## What the task requires:
A single number is the whole answer: the count of lines in the records where "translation" occurs.

## Records for the exercise:
********

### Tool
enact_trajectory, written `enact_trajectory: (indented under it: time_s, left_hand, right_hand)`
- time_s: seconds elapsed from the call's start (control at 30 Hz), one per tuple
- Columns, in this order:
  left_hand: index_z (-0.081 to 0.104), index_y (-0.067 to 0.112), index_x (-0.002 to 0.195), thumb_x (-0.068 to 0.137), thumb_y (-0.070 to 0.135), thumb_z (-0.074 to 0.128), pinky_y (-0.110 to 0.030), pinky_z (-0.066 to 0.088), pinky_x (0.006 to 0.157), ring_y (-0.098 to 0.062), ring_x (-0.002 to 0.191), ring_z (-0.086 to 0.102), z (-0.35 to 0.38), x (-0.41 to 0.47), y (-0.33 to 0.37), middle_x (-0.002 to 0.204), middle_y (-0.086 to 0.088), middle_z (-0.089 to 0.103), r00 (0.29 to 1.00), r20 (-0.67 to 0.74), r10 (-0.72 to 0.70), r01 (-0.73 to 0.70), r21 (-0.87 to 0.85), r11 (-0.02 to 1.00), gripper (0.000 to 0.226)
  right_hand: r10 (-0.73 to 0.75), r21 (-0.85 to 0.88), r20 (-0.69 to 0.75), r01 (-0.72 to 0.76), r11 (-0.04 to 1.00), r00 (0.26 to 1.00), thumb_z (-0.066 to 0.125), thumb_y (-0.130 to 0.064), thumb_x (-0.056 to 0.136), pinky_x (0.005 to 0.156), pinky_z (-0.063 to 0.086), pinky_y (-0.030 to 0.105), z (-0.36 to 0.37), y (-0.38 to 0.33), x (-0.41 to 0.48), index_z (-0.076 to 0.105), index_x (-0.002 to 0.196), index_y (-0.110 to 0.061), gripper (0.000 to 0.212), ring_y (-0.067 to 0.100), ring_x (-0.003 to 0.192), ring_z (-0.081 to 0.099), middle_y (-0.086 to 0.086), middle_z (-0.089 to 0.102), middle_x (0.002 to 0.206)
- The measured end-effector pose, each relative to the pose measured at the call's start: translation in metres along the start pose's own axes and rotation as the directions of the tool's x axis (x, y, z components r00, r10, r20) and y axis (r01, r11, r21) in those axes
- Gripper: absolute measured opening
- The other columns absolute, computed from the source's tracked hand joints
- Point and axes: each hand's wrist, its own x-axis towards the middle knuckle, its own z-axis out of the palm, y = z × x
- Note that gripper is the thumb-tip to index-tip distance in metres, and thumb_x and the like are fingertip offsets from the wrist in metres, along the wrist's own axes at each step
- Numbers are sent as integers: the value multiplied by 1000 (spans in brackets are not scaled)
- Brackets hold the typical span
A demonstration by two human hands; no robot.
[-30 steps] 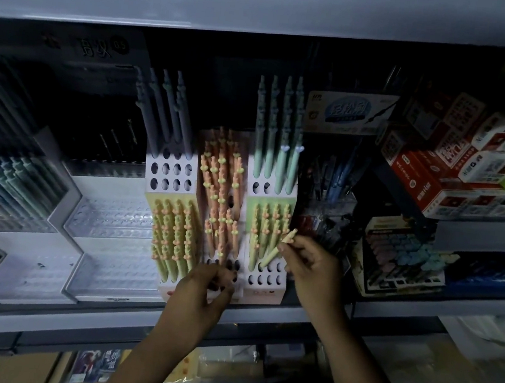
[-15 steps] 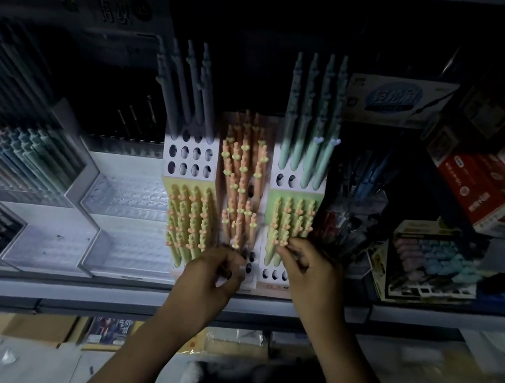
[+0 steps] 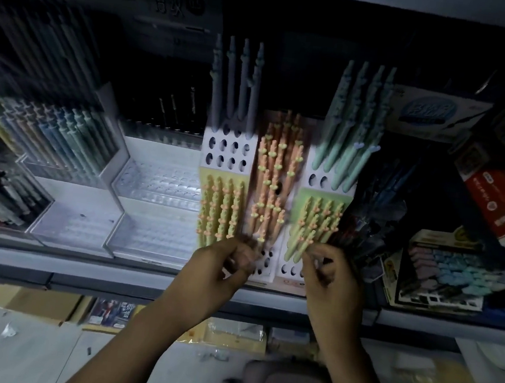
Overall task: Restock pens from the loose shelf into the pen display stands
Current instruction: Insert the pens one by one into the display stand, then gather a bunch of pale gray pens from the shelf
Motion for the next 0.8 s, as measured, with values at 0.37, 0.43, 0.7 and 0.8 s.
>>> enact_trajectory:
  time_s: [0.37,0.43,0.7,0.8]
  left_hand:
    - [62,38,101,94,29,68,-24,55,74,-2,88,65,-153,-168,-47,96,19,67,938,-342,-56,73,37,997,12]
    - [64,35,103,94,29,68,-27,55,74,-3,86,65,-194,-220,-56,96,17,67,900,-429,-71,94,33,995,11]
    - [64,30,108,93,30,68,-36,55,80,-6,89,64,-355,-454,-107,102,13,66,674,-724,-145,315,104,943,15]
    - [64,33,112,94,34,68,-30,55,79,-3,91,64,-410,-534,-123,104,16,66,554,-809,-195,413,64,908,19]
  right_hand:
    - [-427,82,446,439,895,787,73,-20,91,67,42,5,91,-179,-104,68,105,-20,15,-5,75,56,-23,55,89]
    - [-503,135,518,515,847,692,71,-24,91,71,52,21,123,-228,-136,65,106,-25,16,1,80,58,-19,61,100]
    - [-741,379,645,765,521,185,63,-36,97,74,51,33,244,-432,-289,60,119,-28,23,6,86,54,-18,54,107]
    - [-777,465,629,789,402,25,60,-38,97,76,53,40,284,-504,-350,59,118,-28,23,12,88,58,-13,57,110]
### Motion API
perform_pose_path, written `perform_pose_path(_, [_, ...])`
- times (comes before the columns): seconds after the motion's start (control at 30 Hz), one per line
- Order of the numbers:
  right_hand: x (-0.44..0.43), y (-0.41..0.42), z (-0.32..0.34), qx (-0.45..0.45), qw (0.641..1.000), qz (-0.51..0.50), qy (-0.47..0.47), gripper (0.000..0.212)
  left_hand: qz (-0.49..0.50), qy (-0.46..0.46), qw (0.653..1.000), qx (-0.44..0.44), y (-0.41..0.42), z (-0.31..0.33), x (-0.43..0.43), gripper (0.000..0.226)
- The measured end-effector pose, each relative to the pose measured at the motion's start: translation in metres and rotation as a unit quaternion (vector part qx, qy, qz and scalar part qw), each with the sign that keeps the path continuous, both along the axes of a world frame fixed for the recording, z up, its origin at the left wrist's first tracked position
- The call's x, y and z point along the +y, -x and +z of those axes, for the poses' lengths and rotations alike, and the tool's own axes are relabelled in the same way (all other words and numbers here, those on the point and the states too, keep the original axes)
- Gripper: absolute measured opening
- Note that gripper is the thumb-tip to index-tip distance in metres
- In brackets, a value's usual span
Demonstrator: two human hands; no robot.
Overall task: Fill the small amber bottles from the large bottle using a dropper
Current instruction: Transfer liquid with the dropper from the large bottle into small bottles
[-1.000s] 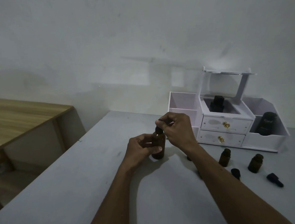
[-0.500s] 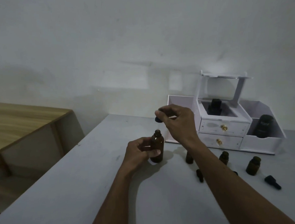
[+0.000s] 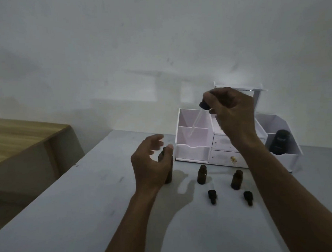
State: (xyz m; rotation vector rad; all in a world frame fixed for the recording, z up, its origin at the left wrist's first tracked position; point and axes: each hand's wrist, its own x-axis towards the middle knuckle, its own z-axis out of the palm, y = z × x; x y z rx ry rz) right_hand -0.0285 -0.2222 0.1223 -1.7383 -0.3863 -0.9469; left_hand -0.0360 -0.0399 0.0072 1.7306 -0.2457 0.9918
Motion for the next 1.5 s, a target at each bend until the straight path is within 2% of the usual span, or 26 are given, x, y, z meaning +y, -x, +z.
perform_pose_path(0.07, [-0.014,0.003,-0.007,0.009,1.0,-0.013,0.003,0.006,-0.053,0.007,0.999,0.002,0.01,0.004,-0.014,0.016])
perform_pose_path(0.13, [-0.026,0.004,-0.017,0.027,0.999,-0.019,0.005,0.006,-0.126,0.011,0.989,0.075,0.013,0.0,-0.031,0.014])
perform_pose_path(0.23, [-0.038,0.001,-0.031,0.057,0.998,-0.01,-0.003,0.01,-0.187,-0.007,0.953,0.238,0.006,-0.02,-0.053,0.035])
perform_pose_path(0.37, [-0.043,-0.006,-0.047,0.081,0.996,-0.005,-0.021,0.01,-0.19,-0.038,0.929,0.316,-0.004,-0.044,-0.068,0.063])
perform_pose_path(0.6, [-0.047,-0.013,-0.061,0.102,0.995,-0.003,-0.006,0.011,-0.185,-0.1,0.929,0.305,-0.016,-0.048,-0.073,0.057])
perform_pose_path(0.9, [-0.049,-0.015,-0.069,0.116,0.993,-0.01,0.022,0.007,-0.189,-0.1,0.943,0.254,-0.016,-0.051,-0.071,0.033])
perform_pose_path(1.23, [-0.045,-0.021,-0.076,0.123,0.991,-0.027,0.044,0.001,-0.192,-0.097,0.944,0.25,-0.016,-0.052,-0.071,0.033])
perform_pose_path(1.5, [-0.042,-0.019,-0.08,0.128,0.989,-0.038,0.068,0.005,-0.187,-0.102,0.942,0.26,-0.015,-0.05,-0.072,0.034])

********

## Exercise response:
2